同氏は、「6月から7月中旬まで、香港市民は逃亡犯条例改正案の撤回、抗議者の”暴徒”認定の取り消し、警察の実力行使に関する独立調査委員会の設置などを政府に要求してきた」とし、「7月21日がこの抗議活動の転換点となった」と指摘した。
「7月21日、暴力団の組員らは元朗地区の地下鉄駅で、記者や市民を襲撃した。市民が複数回通報しても、警官らはすぐに現場に駆けつけなかった」
黄氏はまた、中国当局による武力鎮圧の可能性を懸念した。「習近平政権が、共産党政権発足70周年にあたる10月1日前に、強硬な措置を取る可能性は低いと思うが、その後は何が起きるのかわからない。戦車が香港に入ってくる可能性を排除できない」と危惧した。
黄之鋒氏は、警察が使用する催涙弾やゴム弾などは欧米各国から輸入したものだと指摘した。米議会に対して、「米企業に香港警察に催涙弾などを提供しないよう働きかけてほしい」と述べた。
歌手の何氏は、議員らに対して、自身が2014年の大規模な民主化デモ「雨傘運動」に支持を示してから、中国当局の取り締まりの対象にされ、中国国内での芸能活動ができなくなったと話した。
6月から始まった抗議活動で、「多くの若者が警官から暴行を受ける場面が増えている。一部の負傷者は気を失うまで警官に殴打された」という。
何韻詩氏は、「外国の介入を要求しているわけではなく、香港の独立を訴えているわけでもない。普遍価値である人権と民主主義を求めているだけだ」と述べ、香港人権・民主主義法案の通過を要求した。
また、香港の大学・学術界国際事務代表団のスポークスマンを務める張崑陽氏も発言した。
張氏は、今回の抗議活動の核心は「香港の司法システムの独立を守ることにある」「行政長官を直接に選ぶ民主的な選挙を求めることだ」と述べた。
同氏によると、抗議活動に参加した多くの学生が拘束、尾行、殴打、どう喝された。

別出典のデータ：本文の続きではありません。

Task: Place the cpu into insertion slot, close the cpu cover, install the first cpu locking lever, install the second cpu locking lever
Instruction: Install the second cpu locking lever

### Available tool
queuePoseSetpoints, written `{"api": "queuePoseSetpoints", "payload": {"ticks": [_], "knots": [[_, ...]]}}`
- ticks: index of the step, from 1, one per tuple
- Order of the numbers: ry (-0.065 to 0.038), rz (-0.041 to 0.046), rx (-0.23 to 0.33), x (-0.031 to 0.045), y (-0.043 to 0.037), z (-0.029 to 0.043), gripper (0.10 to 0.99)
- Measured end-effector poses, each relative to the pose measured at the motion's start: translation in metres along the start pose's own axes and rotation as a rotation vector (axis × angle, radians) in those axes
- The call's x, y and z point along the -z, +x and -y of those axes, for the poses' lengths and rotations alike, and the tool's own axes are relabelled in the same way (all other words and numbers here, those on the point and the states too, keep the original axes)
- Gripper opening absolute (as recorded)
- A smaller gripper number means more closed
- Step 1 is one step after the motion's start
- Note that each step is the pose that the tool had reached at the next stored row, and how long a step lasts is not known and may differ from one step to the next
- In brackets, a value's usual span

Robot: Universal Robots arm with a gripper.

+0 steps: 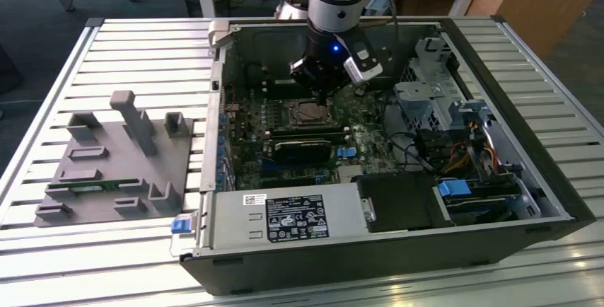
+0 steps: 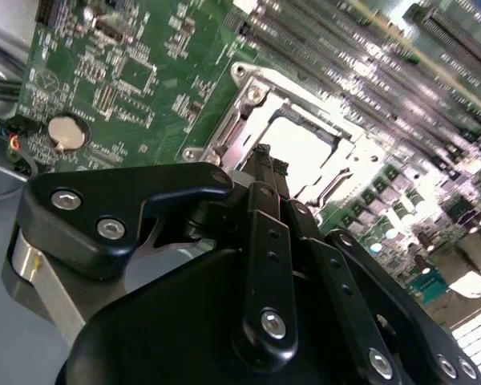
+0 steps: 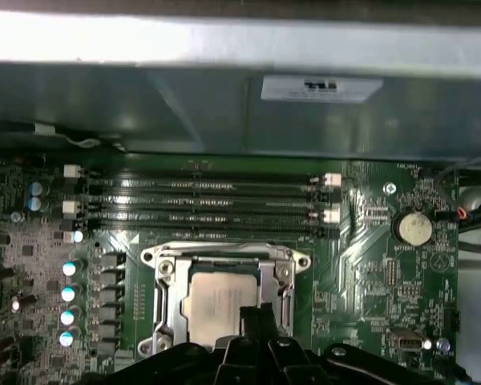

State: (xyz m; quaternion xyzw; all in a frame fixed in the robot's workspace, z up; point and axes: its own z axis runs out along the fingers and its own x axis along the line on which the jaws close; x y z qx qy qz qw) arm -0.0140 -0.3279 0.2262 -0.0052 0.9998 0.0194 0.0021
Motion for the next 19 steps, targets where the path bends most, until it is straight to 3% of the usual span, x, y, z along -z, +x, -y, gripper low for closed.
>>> {"api": "queuePoseSetpoints", "payload": {"ticks": [4, 11, 19], "knots": [[0.000, 0.0000, 0.000, 0.0003, 0.0001, 0.0066, 0.118], [-0.001, -0.0028, 0.000, 0.0053, 0.0000, 0.0083, 0.118], [-0.007, -0.0028, 0.001, 0.0054, 0.0002, 0.0234, 0.118]]}}
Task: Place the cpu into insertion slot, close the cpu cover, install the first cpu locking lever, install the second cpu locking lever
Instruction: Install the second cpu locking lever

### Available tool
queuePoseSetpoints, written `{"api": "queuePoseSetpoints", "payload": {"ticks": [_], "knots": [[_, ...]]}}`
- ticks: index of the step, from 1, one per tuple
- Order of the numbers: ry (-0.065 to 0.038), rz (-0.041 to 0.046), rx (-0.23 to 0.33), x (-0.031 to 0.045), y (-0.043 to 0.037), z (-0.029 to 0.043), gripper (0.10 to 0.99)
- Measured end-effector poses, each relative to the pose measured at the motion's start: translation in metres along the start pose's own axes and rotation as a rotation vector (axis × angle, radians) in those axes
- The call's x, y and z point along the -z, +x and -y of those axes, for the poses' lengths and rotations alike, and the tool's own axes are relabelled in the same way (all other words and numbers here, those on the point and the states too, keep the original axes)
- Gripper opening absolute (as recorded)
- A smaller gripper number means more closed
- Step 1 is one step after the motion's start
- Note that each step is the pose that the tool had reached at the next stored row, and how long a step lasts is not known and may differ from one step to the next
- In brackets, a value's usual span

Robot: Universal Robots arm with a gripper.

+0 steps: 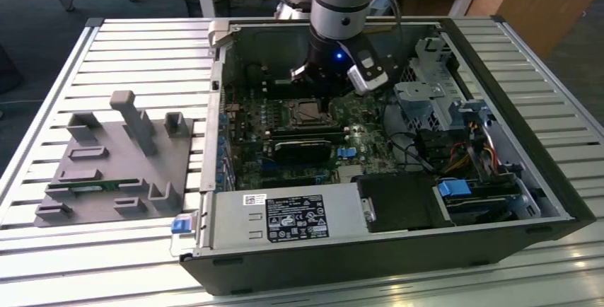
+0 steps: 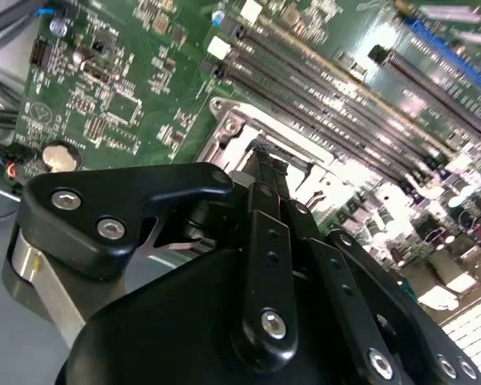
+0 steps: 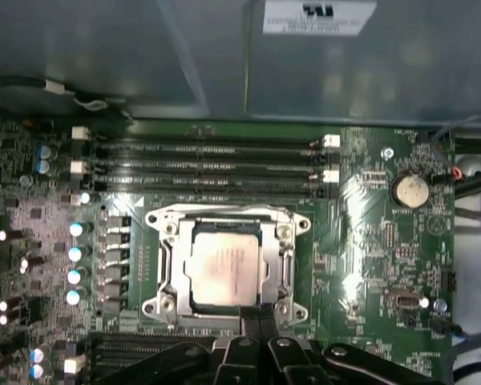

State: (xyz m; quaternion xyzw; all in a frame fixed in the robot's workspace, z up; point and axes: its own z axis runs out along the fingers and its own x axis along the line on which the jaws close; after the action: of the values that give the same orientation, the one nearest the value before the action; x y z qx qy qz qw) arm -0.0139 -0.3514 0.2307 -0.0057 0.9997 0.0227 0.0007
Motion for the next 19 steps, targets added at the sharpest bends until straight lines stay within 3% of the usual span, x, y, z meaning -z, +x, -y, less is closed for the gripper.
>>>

「私たち代表団の1人のメンバーが拘束された際、女性抗議者が警官による性的暴行を受けたと聞かされた」
張氏は、学生らは家族からの大きな圧力を受けているが、「自由のためにこれからも抗議活動を続けていくと決心している」「一部の人は、香港のために命をささげることすら厭わない」と明かした。

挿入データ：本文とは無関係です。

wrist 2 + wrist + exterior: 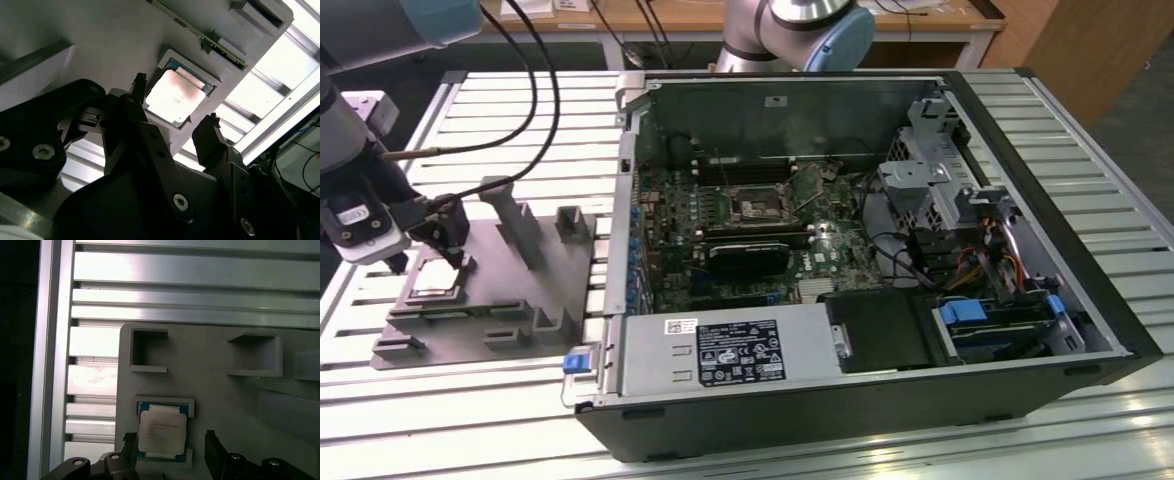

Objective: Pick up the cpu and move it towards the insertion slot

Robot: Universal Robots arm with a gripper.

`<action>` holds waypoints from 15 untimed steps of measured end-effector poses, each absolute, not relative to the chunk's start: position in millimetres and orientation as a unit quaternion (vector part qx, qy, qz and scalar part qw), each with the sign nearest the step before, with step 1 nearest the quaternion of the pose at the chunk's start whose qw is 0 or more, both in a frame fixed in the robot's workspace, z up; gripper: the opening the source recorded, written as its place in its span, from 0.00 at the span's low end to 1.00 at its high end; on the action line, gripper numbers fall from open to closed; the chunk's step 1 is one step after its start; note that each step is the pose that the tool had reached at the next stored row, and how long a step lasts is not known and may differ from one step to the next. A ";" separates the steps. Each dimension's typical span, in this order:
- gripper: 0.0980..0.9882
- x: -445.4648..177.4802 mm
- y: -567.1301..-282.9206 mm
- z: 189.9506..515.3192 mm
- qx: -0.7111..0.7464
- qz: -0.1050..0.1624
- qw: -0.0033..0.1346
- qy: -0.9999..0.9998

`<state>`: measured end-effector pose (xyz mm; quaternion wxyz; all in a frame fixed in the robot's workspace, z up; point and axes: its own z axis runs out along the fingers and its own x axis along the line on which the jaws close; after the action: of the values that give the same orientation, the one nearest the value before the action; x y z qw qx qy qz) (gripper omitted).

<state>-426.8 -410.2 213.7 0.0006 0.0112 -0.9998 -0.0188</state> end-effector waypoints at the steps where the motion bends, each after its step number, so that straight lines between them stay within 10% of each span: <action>1: 0.62 -427.2 -410.2 212.3 0.011 -0.019 0.001 -1.000; 15: 0.70 -429.7 -410.1 192.3 0.011 -0.019 0.001 -1.000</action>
<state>-429.7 -410.1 192.3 0.0007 0.0107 -0.9998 -0.0188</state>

CECCの共同議長で、香港人権・民主主義法案の提案者でもあるマルコ・ルビオ上院議員(共和党)は、香港の自治は米国の国益にとって重要だと強調した。法案が可決すれば、中国当局による香港への介入に対して、米国がより強力な対応を取ることができるとした。

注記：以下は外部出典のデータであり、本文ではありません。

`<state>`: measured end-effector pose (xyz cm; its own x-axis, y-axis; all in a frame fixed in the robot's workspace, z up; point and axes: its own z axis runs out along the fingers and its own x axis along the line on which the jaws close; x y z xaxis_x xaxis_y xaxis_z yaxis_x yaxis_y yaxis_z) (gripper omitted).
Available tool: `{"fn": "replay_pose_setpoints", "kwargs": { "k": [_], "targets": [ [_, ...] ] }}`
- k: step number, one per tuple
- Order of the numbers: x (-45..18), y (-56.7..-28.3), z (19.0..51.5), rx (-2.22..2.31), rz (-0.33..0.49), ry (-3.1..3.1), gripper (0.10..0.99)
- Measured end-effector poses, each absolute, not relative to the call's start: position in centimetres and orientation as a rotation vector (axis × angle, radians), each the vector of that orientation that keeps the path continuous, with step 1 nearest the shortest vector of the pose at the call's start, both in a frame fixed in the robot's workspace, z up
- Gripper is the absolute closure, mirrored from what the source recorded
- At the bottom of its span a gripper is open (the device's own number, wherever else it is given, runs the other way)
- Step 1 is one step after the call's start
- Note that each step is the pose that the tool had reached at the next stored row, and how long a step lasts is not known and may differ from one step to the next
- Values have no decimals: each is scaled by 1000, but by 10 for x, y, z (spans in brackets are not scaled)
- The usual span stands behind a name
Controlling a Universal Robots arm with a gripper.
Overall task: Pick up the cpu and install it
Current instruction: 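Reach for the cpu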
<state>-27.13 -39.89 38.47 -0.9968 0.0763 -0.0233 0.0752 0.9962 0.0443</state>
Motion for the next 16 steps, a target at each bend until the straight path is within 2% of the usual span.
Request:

CECCの共同議長であるジム・マガバーン米下院議員(民主党)は、与野党議員は香港問題において意見が一致していると表明した。
米ボイス・オブ・アメリカ(VOA)によると、公聴会終了後の記者会見で、ルビオ議員は香港警察の暴力に懸念を示した。「明らかに中国当局の指示を受けている」と批判した。マガバーン議員は「香港の抗議者は絶えず平和的に訴えてきた。中国当局は抗議者を歪めようとしている」と指摘した。
ペロシ下院議長「完全に支持」
ナンシー・ペロシ米下院議長と一部の下院議員は18日、訪米中の黄之鋒氏と何韻詩氏を招き、香港人権・民主主義法案の通過に関して、記者会見を行った。
長年、中国の民主化運動や人権問題に注目してきたペロシ議長は、香港市民の勇気をたたえ、与野党の上下両院の議員は同法案に賛同し、可決に向けて団結していると強調した。
記者会見に同席したクリス・スミス下院議員(共和党)は、同法案が承認されると、制裁対象は香港政府の当局者だけにとどまらず、中国当局の高官や関係者も含まれると明言した。香港人権・民主主義法案は、香港の高度な自治と自由を損う者に制裁を科すと規定する。香港問題において、強硬措置を取ろうとする中国当局をけん制する狙いがある。
マイケル・マコール下院議員(共和党)は、香港のデモ活動は「民主主義と独裁者の戦いで、自由と暴政との抗争である」と述べた。「法案を通じて中国に、残忍かつ野蛮な行為に責任を負わなければならないと伝えたい」と批判した。
黄之鋒氏らは、米議員らの支援に対して、「香港は独りぼっちではない、自由世界の人々に支持されている」とそれぞれ感謝の意を述べた。